Devin Truchard was particularly good at dramatizing the different voices of the novel, powerfully affecting the naïve enthusiasm of Catherine, the gruff arrogance of John Thorpe, and the anxious loneliness of Mrs. Tilney. The voice he used for the narrator was low, and seemed a little more appropriate for an action movie than an Austen story. It worked well to highlight the darker tones of the novel, as well as Austen’s mocking attitude toward the Gothic. In his written reflection, Truchard writes revealingly about his struggle to differentiate characters with tonality: “Being able to swap to multiple female voices is something I have never tried before.” Truchard continues, “Being able to get at least one feminine voice was trouble enough, but applying a second voice was almost the death of me. I eventually decided to differentiate the two voices by how much strain I put in them” (Truchard 2012). It was quite interesting to see how using an audio project forced my students to write essays about the novel in ways that were unusual to them. Many of the written responses read more like Cox’s how-to manual, rather than the simple response they were accustomed to producing in most literature classes. They needed to know motivation, character, and plot in order to reproduce the characters in a compelling way, but they could not talk about these elements of the novel without mentioning how they impacted the aural elements of the character’s voices in the recording.

Jenna Walter, by contrast, did little to distinguish the voices of the characters, but she added extremely effective music and was clearly quite enthusiastic about the process. She also did a wonderful job syncing the tone of her narrator’s voice with the accompanying music.
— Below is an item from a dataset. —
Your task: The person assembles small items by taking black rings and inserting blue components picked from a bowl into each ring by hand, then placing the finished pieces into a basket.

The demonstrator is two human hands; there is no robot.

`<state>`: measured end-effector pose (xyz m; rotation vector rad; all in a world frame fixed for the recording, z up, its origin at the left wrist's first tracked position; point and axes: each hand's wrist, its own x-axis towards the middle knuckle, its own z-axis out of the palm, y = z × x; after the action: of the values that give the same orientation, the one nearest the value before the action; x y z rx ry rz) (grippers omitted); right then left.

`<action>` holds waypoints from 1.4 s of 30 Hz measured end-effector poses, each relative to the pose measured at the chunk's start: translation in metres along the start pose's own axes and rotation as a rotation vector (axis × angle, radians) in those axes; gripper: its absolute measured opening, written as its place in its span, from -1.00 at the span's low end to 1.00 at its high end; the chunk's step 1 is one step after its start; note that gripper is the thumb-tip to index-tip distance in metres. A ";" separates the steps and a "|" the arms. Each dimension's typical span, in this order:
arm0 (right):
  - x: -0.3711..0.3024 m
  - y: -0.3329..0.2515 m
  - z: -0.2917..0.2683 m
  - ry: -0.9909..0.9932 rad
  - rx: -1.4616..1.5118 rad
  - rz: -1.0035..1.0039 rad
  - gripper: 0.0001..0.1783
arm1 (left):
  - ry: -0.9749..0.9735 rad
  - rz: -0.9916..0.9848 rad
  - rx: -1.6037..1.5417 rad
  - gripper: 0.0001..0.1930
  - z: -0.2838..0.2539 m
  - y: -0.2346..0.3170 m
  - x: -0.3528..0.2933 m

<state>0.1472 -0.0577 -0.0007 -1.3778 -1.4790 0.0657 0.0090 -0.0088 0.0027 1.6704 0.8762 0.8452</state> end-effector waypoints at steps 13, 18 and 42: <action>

The connection between her voice and the music is particularly acute when she gets to Catherine’s “desponding tone,” upon noticing that the day might bring rain in Chapter 11 (Walter 2012). The full strings Walter added in the beginning are quickly replaced by a simple piano playing softly, underscoring the delicacy of the “few specks of rain” Catherine sees and the slight depression she feels when she thinks that no one will visit the pump room that day: the center of social activity at the beginning of Northanger Abbey. Walter’s voice betrays a more sincere approach to the novel than Truchard, and perhaps delineates a gender distinction in my class’s reception of its topic. Whereas the men in the course tended to see the conflicts of the novel as inconsequential and somewhat satirical, the women often either empathized with Catherine’s plight or were extremely harsh in their reactions. Walter compares Catherine’s despondence in the novel in which she “may not sleep well […] from all her crying” to “the Twilight series when Edward leaves Bella and she spends half the book in a fetal position, in a majorly depressed state of silence, or a seriously suicidal state.” Given that Walter describes Bella and Catherine as “overreact[ing] to their boy problems,” you can see that she takes the novel much more personally than Truchard seems to with his pseudo-mocking tone (Walter 2012).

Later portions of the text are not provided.